> WHAT THE EXERCISE ASKS
Everything in the listing below should be written out again exactly, except the pictures.
Top of RAW DATA
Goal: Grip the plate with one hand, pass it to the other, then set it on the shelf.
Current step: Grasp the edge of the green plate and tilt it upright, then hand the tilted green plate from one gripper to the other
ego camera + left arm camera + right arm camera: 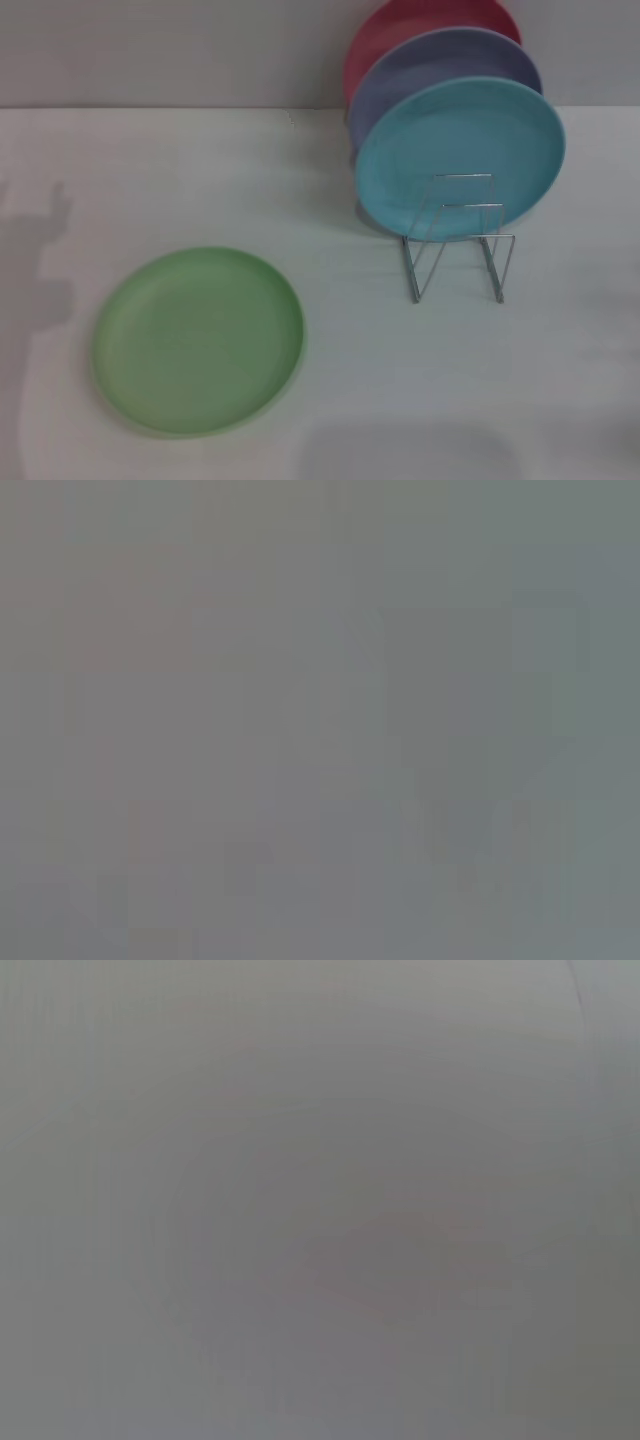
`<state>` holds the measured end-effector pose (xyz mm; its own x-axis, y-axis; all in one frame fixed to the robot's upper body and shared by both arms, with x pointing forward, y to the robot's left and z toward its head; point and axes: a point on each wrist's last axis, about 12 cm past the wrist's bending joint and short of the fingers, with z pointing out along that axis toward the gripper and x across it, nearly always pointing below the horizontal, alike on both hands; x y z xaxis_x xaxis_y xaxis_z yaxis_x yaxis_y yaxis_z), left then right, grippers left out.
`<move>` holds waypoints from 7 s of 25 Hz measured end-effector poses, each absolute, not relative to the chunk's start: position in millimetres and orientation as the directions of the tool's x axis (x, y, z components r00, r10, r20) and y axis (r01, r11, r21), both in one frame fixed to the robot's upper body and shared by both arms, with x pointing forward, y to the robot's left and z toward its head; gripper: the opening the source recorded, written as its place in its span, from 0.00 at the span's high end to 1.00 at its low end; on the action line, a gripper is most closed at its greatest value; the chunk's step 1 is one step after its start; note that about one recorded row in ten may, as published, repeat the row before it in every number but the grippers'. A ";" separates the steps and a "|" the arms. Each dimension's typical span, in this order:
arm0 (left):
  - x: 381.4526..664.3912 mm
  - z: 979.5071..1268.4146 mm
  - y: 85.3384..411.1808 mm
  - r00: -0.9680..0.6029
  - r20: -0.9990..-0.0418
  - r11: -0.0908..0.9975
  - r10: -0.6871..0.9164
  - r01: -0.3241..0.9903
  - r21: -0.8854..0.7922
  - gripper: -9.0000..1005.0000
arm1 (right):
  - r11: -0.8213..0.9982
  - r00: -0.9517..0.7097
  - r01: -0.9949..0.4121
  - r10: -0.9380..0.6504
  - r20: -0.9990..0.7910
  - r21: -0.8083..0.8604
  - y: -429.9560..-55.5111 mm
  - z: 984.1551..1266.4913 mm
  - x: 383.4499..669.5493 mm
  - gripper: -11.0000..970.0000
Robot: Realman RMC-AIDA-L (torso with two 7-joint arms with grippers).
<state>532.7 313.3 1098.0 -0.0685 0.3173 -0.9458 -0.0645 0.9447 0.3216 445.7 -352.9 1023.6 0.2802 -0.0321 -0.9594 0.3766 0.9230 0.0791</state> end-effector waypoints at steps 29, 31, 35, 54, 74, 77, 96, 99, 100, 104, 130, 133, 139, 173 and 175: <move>543.1 1165.2 307.3 0.269 -0.958 0.995 0.095 -0.001 0.099 0.22 | 0.923 0.258 0.382 -0.054 -0.965 0.050 -358.6 1023.7 450.0 0.23; 552.0 1175.0 302.5 0.137 -0.956 0.965 0.260 -0.018 0.260 0.22 | 0.924 0.253 0.380 -0.054 -0.966 0.047 -359.1 1023.7 452.4 0.23; 562.2 1188.4 294.8 -0.050 -0.947 0.947 0.318 0.053 0.316 0.21 | 0.927 0.239 0.373 -0.048 -0.970 0.046 -358.9 1023.5 458.5 0.23; 534.9 1193.4 265.1 -0.687 -0.655 0.947 0.314 0.271 0.171 0.22 | 0.923 0.237 0.382 -0.054 -0.970 0.042 -360.2 1022.7 455.4 0.23; 523.1 1132.0 254.9 -0.828 -0.490 0.955 0.271 0.294 0.032 0.22 | 0.925 0.238 0.378 -0.053 -0.970 0.042 -357.9 1021.0 449.8 0.23; 524.7 1128.9 254.7 -0.832 -0.484 0.955 0.271 0.295 0.029 0.22 | 0.925 0.238 0.378 -0.052 -0.970 0.043 -357.7 1021.0 449.8 0.23; 532.7 1113.7 250.3 -0.851 -0.440 0.951 0.286 0.308 0.021 0.22 | 0.925 0.240 0.378 -0.054 -0.969 0.042 -358.0 1021.4 450.0 0.23; 533.2 1113.6 251.1 -0.853 -0.439 0.953 0.280 0.303 0.020 0.22 | 0.925 0.239 0.379 -0.055 -0.969 0.041 -358.2 1021.4 449.9 0.23; 533.1 1113.6 251.2 -0.855 -0.438 0.953 0.279 0.301 0.019 0.22 | 0.925 0.239 0.379 -0.056 -0.969 0.040 -358.2 1021.4 449.9 0.23; 533.5 1114.1 250.3 -0.856 -0.434 0.953 0.280 0.303 0.017 0.22 | 0.925 0.239 0.379 -0.057 -0.969 0.039 -358.5 1021.4 449.9 0.23; 540.0 1120.1 244.1 -0.844 -0.425 0.939 0.327 0.343 0.040 0.86 | 0.924 0.239 0.380 -0.062 -0.969 0.035 -359.9 1021.9 449.9 0.23; 541.2 1123.9 243.4 -0.836 -0.438 0.937 0.331 0.347 0.045 0.90 | 0.926 0.249 0.375 -0.058 -0.967 0.041 -358.8 1022.8 449.8 0.23; 548.5 1144.2 240.9 -0.767 -0.531 0.923 0.361 0.377 0.082 0.92 | 0.970 0.457 0.242 -0.088 -0.885 0.028 -336.7 1047.2 445.3 0.23; 553.5 1232.2 264.3 -0.471 -0.825 0.938 0.312 0.290 0.190 0.96 | 0.695 0.377 -0.714 0.281 -0.883 -0.084 -159.0 1196.1 580.8 0.23; 553.9 1232.7 263.9 -0.466 -0.828 0.939 0.310 0.288 0.189 0.96 | 0.683 0.358 -0.722 0.236 -0.904 -0.107 -150.8 1215.3 581.0 0.23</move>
<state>553.9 263.9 1232.7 -0.4662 0.3103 -0.8285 0.2884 0.9386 0.1893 581.0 -150.8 1215.3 0.3576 0.2358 -0.9036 -0.7221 0.6833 -0.1074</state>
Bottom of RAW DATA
> REPLY TO THE EXERCISE
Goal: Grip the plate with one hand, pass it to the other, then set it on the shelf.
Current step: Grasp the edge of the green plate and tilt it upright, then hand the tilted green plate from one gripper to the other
ego camera + left arm camera + right arm camera: 
`<state>` holds the measured end-effector pose (xyz mm; its own x-axis, y-axis; all in one frame fixed to the robot's upper body and shared by both arms, with x pointing forward, y to the robot's left and z toward its head; point and axes: a point on each wrist's last axis, about 12 cm past the wrist's bending joint and short of the fingers, with z pointing out along that axis toward the gripper and x across it, nearly always pointing below the horizontal, alike on both hands; x y z xaxis_x xaxis_y xaxis_z yaxis_x yaxis_y yaxis_z), left then right, grippers left out.
`<move>` holds waypoints from 7 s of 25 Hz measured end-effector poses, each absolute, not relative to the chunk's start: position in millimetres and orientation as the directions of the tool's x axis (x, y, z components r00, r10, r20) and y axis (r01, r11, r21), both in one frame fixed to the robot's upper body and shared by both arms, with x pointing forward, y to the robot's left and z toward its head; gripper: the opening the source recorded, written as its place in its span, from 0.00 at the span's high end to 1.00 at its low end; on the action line, a gripper is most closed at its greatest value; the chunk's step 1 is one step after its start; note that about one recorded row in ten may, as published, repeat the row before it in every number but the grippers'. A ";" separates the steps and a "|" the arms. Each dimension's typical span, in this order:
arm0 (left):
  - x: 381.4526..664.3912 mm
  - z: 979.5071..1268.4146 mm
  - y: 85.3384..411.1808 mm
  - r00: -0.9680..0.6029
  - r20: -0.9990..-0.0418
  - r11: -0.0908..0.9975
  - r10: -0.6871..0.9164
  - r01: -0.3241..0.9903
  - r21: -0.8854..0.7922
  - gripper: -9.0000..1005.0000
arm1 (right):
  - r11: -0.8213..0.9982
  - r00: -0.9517..0.7097
  - r01: -0.9949..0.4121
  - r10: -0.9380..0.6504
  - r20: -0.9990..0.7910
  - r21: -0.8083..0.8604
  - y: -429.9560..-55.5111 mm
  - z: 984.1551..1266.4913 mm
  - x: 383.4499..669.5493 mm
  - gripper: -11.0000..970.0000
Robot: Realman RMC-AIDA-L (torso with two 7-joint arms with grippers).
<state>532.7 313.3 1098.0 -0.0685 0.3173 -0.9458 -0.0645 0.9447 0.3216 445.7 -352.9 1023.6 0.2802 -0.0321 -0.9594 0.3766 0.9230 0.0791</state> end-effector waypoints at steps 29, 31, 35, 54, 74, 77, 96, 99, 100, 104, 130, 133, 139, 173 and 175: <move>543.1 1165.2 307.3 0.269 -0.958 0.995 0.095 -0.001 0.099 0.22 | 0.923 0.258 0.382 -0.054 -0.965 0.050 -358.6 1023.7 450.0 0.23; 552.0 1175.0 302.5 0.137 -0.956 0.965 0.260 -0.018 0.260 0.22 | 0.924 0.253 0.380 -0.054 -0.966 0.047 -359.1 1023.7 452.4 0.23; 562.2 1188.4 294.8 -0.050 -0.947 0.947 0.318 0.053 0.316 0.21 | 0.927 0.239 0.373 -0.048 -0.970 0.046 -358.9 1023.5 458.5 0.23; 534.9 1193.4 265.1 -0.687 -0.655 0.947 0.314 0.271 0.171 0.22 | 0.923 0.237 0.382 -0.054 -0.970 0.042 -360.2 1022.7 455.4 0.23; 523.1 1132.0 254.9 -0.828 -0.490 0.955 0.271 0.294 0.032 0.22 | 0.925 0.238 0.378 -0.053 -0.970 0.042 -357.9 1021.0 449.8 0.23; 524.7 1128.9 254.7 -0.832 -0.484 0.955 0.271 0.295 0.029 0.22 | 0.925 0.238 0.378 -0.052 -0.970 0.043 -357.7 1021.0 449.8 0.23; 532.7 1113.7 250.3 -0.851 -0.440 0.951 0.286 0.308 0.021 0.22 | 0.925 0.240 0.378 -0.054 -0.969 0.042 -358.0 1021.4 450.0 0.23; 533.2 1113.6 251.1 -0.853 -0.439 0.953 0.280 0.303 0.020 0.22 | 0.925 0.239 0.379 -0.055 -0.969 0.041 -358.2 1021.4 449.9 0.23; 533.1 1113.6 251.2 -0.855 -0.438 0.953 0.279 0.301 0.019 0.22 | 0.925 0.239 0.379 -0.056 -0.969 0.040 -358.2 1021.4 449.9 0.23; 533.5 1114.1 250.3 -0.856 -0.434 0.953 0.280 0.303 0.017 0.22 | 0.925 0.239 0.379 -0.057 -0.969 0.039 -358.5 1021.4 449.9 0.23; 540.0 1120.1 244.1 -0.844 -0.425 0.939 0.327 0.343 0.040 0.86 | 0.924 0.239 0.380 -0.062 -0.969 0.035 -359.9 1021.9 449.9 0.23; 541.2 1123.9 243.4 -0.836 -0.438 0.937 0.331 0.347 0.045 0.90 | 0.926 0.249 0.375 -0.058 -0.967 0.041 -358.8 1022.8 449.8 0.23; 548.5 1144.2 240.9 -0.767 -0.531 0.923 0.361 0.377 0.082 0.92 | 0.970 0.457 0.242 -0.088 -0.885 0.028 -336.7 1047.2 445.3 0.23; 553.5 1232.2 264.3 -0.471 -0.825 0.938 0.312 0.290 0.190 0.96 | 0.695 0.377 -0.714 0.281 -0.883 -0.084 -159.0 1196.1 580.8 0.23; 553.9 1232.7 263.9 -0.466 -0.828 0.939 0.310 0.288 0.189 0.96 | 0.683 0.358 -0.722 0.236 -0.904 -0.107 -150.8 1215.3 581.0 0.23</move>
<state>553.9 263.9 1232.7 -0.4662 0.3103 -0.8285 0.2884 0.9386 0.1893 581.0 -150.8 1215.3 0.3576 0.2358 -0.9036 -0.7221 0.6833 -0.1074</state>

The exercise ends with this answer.